Las iglesias protestantes hicieron, al menos teóricamente, todo cuanto fué posible para simplificar la religión, para librarla de las adherencias y excrecencias recogidas del mundo y la cultura, y esto lo llevaaron a cabo mediante uno de sus principios fundamentales, el de que Dios no se nos revela sino en lo que concierne a nuestra salvación (cfr. Chaunu, "The Fate of Reformation" en The Reformation, p.283). Pero la Iglesia católica, al arribar a Trento, se tocó y se sintió cristianismo científico y los descarriados protestantes fueron condenados como cristianismo utópico, la verdad fue elevada a valor supremo de la religión, con lo que ella quedó encadenada a la metodología, la teología de corte filosófico, y no a la visión mística: este garrote cientifista, filosofante, teologizante, haría que la tolerancia no encontrara lugar en el seno de la cristiandad latina, que sería dividida abismalmente, por la verdad, en los cuatro siglos siguientes.
Pero no solo en lo doctrinal perdió la Iglesia católica la oportunidad histórica, también en lo organizativo: aquí fue devorada por la tentación del absolutismo, que era la ley imperante en el siglo y que ella acogió con magnanimidad, aunque le devorara las entrañas; el gobierno eclesiástico católico abjuraría en la práctica de todas las tendencias conciliares y se cimentaría sobre una autocracia inflexible, el Papa como monarca absoluto. Tan así que después de Trento habrán de pasar cuatro siglos para que sea convocado otro concilio, el cual se reúne, en realidad de verdades, porque el autócrata desea vigorizar más sus privilegios, declarando su infalibilidad, lo que no se atreve a hacer sin el respaldo conciliar ecuménico (Concilio Vaticano I, 1869-70).
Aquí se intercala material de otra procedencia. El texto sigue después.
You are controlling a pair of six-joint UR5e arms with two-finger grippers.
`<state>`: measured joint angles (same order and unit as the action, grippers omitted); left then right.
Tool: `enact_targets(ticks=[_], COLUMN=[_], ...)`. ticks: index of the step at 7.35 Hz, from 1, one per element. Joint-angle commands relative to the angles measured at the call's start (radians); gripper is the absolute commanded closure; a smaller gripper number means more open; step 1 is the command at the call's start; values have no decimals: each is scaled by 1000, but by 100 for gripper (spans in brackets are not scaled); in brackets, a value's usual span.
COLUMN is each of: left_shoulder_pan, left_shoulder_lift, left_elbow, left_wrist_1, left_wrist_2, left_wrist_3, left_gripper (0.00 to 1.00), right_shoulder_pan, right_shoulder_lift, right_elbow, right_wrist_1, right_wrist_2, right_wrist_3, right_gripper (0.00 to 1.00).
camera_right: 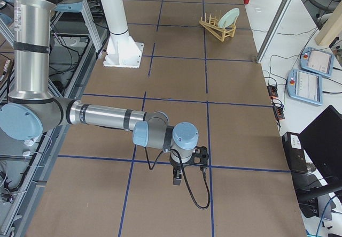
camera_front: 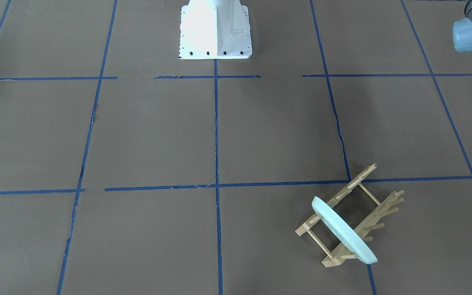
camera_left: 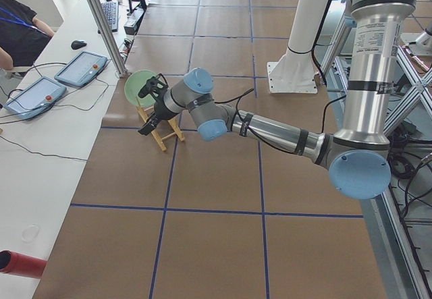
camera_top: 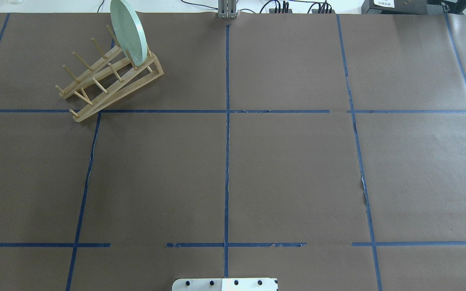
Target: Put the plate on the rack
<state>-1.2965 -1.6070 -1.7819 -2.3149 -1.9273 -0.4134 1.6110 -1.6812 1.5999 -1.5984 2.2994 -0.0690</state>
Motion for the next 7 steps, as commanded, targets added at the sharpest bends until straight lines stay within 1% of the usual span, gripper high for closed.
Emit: enact_targets(ticks=[1,2,3,4,5,6,7], left_shoulder_pan=[-24,-76,-133,-153,-158,-164,-194], left_shoulder_lift=[16,-7,-8,-5,10,21,13], left_elbow=[7,33,85,144,185,247,296], left_wrist_1=[246,388,432,449,454,478,515], left_wrist_2=[-43,-129,-210,-284,-314,-346,-420], left_wrist_3=[230,328,373,373,374,374,374], left_gripper=[0,0,0,0,0,0,0], right_shoulder_pan=[0,0,0,0,0,0,0], right_shoulder_lift=[0,0,0,0,0,0,0], right_elbow=[0,0,0,0,0,0,0], right_wrist_1=[0,0,0,0,0,0,0], right_wrist_2=[0,0,0,0,0,0,0], right_wrist_3=[0,0,0,0,0,0,0], right_gripper=[0,0,0,0,0,0,0])
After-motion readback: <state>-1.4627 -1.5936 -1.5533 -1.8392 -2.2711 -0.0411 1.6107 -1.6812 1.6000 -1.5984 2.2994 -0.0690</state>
La Providencia o la historia, pondrán coto a este rumbo descarriado por mano de Giuseppe Garibaldi, quien, al invadir los Estados Pontificios, pone fin al Concilio Vaticano I, estrangulando el enrumbamiento absolutista de la Iglesia católica, pues, al perder el Pontífice sus prerrogativas de monarca absoluto, retomará fuerza el ideal abandonado en Trento, la unidad con los cristianos, y el gobierno con los obispos, el conciliarismo, que florecerán en el Concilio Vaticano II (1962-5).